Friday, February 17, 2006

Braise me up Before you Go-go

Braising is a method of cooking that I've recently developed quite a penchant for. It is basically just slow-cooking meat in a liquid sometimes for 1 and a half to 3, or even, 4 hours. This makes the meat incredibly tender and since it is cooked in a liquid, incredibly moist as well. Therefore, braising is best suited for tough cuts of meat: chuck roasts, short ribs, lamb shanks, etc. This also makes braising relatively inexpensive since those really tough meats are the really cheap meats at the markets. Unfortunately, the amount of time required deters many from doing it, especially those with busy schedules -- which is a shame. An alternative is crock pots which are great for this purpose if you can afford them. However, if you've got some spare time during the weekend, I highly recommend this cooking method because it produces amazingly tender, juicy, and flavorful meat. I just made some braised lamb the other night and it far exceeded my expectations.

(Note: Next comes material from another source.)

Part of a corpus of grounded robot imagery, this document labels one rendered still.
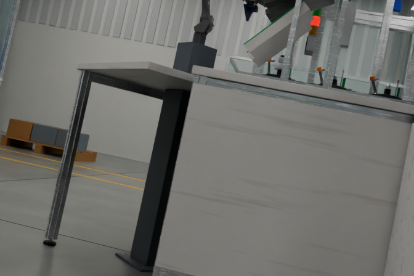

While recipes differ, the braising method is pretty much the same. In a nutshell: brown the meat, deglaze the pot, add the meat, and simmer until done.

1. Add some oil into your braising vessel, crank up the heat.
2. Season your meat with salt and pepper. Some recipes will call for flour as well.
3. Brown the meat on all sides, in batches, if necessary. Be careful not to burn them! This step is optional but it adds more flavor in the end.
4. Reserve all but a few tablespoons of the rendered fat in the vessel.
5. Deglaze: pour the braising liquid into the vessel and take your time to scrape the brown bits off the bottom. Do not omit this step! This results in a more flavorful stock.
6. Put the meat pieces back in, bring to a boil, and then let simmer for however long the recipe calls for.

Two of my favorite recipes are:
- Dave Lieberman's braised Hoisin beer short ribs
- Epicurious's braised lamb shanks with caramelized onions and shallots

1 Comments:

Blogger Christine said...

Also, don't be discouraged if you happpen to check the meat half-way through cooking and discover that it is as tough as rubber. Relax, it's natural -- give it more time. Cooking it for over two hours will break down the meat and dissolve the fat. In no time (well, several hours), you will have the tenderest meat ever. Good post, Alex!